O estudo, publicado na edição desta quinta-feira da revista científica Nature, também revela que o símio - conhecido como "o homem da floresta" - quase não evoluiu nos últimos 15 milhões de anos, em forte contraste com o 'Homo sapiens' e seu primo mais próximo, o chimpanzé.
Antes amplamente distribuídos pelo sudeste da Ásia, apenas duas populações do símio inteligente e escalador de árvores vivem na natureza, ambas em ilhas da Indonésia.
De 40 mil a 50 mil indivíduos vivem em Bornéu, enquanto em Sumatra o desmatamento e a caça fizeram reduzir uma comunidade que antes chegava a ter 7.000 indivíduos, segundo a União Internacional de Conservação da Natureza (IUCN, na sigla em inglês).
Segundo o estudo, estes dois grupos se separaram geneticamente por volta de 400 mil anos atrás, consideravelmente depois do que se pensava, e hoje constituem espécies separadas, embora com relacionamento próximo: o 'Pongo abelii' (Sumatra) e o 'Pongo pygmaeus (Bornéu)'.
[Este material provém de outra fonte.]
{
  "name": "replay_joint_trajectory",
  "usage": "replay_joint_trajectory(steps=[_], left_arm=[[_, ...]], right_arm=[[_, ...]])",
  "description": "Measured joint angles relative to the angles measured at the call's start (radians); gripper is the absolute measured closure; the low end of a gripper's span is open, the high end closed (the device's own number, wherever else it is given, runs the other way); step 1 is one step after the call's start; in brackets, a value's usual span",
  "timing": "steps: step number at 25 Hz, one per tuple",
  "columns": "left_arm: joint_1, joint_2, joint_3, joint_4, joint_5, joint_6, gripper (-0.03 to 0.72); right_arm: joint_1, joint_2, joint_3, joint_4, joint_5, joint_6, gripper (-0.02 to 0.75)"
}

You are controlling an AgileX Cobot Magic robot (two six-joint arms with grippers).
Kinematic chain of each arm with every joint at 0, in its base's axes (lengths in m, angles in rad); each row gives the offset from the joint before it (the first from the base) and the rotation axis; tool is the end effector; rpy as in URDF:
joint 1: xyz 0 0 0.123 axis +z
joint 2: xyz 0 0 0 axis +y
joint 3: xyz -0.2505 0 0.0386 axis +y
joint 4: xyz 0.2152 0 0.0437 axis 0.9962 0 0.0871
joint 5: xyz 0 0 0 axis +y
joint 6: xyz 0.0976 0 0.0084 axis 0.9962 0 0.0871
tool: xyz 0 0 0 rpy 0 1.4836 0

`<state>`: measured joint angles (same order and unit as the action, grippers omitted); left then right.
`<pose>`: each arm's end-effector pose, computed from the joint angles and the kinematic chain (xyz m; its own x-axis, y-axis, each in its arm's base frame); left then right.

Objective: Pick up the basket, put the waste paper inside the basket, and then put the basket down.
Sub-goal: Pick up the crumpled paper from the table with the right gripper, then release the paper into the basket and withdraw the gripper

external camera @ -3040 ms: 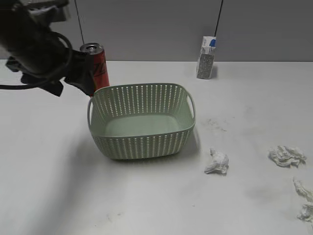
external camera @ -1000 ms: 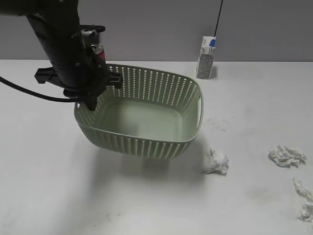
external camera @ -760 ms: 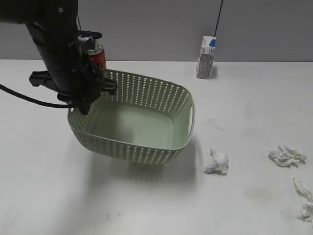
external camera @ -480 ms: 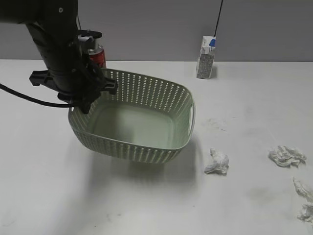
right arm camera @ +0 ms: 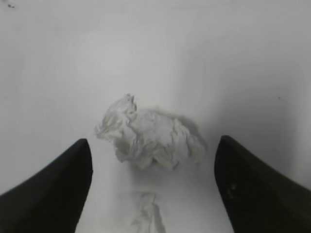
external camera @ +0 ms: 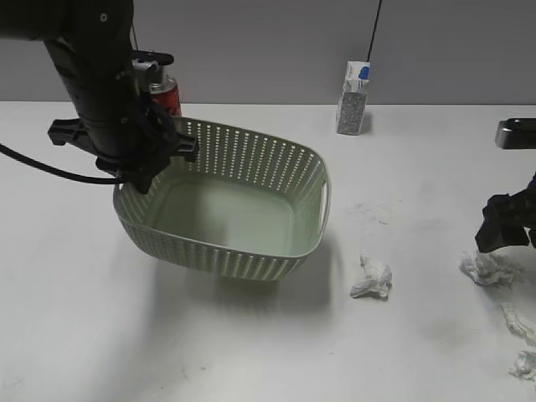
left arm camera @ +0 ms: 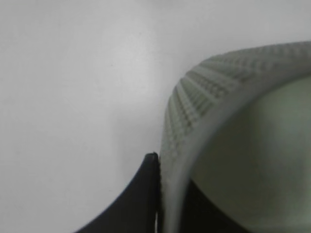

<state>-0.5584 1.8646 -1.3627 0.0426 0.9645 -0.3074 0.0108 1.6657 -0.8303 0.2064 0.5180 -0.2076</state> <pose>0.2882 -0.1760 0.1902 -0.9457 0.2616 -0.1928 0.2704 0.9625 -0.0203 0.2688 0.0129 0.1457 -0.9496 -0.0378 -0.3112 -0.0683 0.9938 0.0879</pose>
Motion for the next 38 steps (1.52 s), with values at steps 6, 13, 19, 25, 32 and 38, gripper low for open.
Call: replay_joint_trajectory(steps=[6,13,19,25,32,38], left_arm=[[0.000,0.000,0.000,0.033,0.011,0.000,0.687],[0.000,0.000,0.000,0.035,0.015,0.000,0.685],[0.000,0.000,0.000,0.035,0.015,-0.001,0.685],[0.000,0.000,0.000,0.036,0.015,-0.001,0.685],[0.000,0.000,0.000,0.036,0.014,-0.001,0.685],[0.000,0.000,0.000,0.036,0.006,-0.001,0.683]], right_arm=[[0.000,0.121,-0.022,-0.035,-0.003,-0.004,0.157],[0.000,0.144,-0.022,-0.035,-0.018,-0.005,0.352],[0.000,0.133,-0.028,-0.014,-0.024,-0.011,0.709],[0.062,0.009,-0.057,-0.008,-0.015,-0.034,0.733],[0.332,-0.131,-0.219,0.083,0.010,-0.057,0.734],[0.574,-0.062,-0.366,0.133,-0.107,-0.093,0.734]])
Um consórcio internacional de mais de 30 cientistas decodificou o sequenciamento completo do genoma de uma fêmea de orangotango de Sumatra, chamada Susie.
Eles, então, completaram as sequências de outros 10 adultos, cinco de cada população.
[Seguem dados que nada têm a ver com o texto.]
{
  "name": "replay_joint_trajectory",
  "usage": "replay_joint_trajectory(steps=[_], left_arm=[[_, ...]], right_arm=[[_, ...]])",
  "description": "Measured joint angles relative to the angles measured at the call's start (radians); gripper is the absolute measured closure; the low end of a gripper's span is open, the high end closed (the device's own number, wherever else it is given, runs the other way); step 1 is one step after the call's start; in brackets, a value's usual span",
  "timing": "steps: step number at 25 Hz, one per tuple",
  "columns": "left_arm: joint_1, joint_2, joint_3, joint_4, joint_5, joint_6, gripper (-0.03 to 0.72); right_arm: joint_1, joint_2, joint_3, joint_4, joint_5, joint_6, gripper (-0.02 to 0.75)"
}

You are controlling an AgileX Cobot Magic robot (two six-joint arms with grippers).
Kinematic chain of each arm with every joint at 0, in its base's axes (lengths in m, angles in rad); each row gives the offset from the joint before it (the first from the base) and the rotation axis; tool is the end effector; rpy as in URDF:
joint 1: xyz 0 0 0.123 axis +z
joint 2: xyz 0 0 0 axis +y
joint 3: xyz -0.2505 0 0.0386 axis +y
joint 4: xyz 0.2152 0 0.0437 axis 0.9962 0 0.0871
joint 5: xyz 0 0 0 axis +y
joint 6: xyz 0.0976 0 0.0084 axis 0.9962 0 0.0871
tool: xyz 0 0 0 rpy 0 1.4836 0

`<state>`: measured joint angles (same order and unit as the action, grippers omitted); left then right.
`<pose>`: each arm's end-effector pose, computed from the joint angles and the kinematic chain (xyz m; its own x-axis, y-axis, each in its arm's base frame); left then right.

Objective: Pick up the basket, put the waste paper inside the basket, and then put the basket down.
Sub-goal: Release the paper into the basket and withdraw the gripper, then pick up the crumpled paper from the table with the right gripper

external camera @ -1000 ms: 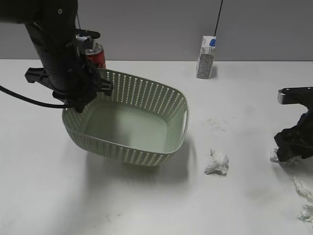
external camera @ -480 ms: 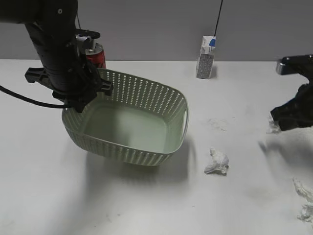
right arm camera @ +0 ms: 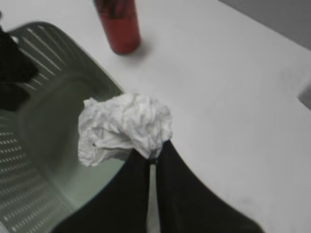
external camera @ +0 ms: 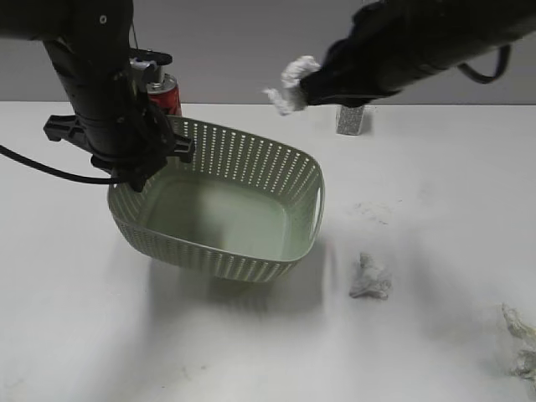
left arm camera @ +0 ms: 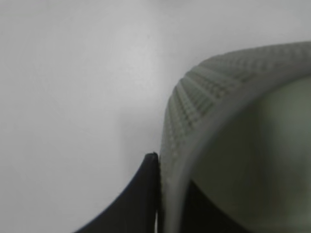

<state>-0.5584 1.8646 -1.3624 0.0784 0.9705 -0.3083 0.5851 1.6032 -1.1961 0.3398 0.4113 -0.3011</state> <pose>0.2893 -0.1733 0.1902 -0.9398 0.2801 -0.1958 0.2832 0.9590 0.0129 0.2722 0.1960 0.2637 -0.5511 -0.3506 -0.7572 -0.6249 0.7748 0.0961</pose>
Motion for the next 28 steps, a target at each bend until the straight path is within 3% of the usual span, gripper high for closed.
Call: replay_joint_trajectory(steps=[3,5,11,12,15,21,23,28], left_arm=[[0.000,0.000,0.000,0.000,0.000,0.000,0.683],[0.000,0.000,0.000,0.000,0.000,0.000,0.683],[0.000,0.000,0.000,0.000,-0.002,0.000,0.682],[0.000,0.000,0.000,0.000,-0.002,0.000,0.682],[0.000,0.000,0.000,0.000,-0.002,0.000,0.681],[0.007,0.000,0.000,0.000,0.021,0.000,0.681],[0.012,0.000,0.000,0.000,0.022,0.000,0.681],[0.017,0.000,0.000,0.006,0.033,0.000,0.681]], right_arm=[[0.055,0.084,-0.029,0.007,-0.057,-0.006,0.721],[0.070,0.140,-0.034,0.022,-0.058,-0.007,0.652],[0.073,0.200,-0.040,0.051,0.037,-0.008,0.146],[0.073,0.196,-0.047,0.051,0.054,-0.008,0.111],[0.073,0.163,-0.072,0.021,0.129,0.010,0.085],[0.071,0.061,-0.088,-0.294,0.389,0.201,0.137],[0.064,0.058,-0.075,-0.340,0.460,0.227,0.143],[0.060,0.058,0.096,-0.392,0.394,0.292,0.145]])
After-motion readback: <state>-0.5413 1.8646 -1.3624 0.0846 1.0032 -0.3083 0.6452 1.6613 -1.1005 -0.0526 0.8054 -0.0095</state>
"Nós descobrimos que o orangotango médio é mais diverso, geneticamente falando, do que o homem médio", relatou o chefe das pesquisas, Devin Locke, geneticista evolutivo da Universidade de Washington no Missouri.
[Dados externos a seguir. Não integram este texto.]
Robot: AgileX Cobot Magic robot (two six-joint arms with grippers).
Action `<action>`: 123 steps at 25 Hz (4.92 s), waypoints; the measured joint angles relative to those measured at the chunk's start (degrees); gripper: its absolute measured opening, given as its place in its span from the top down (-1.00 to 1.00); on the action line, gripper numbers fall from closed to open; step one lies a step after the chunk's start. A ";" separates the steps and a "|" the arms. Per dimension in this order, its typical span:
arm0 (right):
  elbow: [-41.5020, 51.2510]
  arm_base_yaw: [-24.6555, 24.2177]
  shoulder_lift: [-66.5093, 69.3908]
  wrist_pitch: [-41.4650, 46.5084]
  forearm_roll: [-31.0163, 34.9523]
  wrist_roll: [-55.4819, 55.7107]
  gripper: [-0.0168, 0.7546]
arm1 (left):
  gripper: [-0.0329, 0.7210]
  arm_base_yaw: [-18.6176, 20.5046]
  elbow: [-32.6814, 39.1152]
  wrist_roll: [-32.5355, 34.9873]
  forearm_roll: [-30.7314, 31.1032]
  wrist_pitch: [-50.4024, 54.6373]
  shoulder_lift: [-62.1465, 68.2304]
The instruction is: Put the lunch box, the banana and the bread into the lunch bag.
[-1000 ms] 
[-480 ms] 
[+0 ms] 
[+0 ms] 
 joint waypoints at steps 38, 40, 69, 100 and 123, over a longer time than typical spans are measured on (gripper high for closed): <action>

Os genomas de humanos e orangotangos se justapõem em 97%, enquanto que o de humanos e chimpanzés, em 99%, afirmou.
Mas a grande surpresa foi que a população de Sumatra, consideravelmente menor, demonstrou ter mais variações no DNA do que seu primo comum de Bornéu.
Embora perplexos, os cientistas disseram que isto pode aumentar as chances de sobrevivência da espécie.
"Sua variação genética é uma boa notícia porque, a longo prazo, permite que mantenham uma população saudável" e ajudará a dar forma aos esforços de conservação, explica o co-autor do estudo, Jeffrey Rogers, professor do Baylor College de Medicina.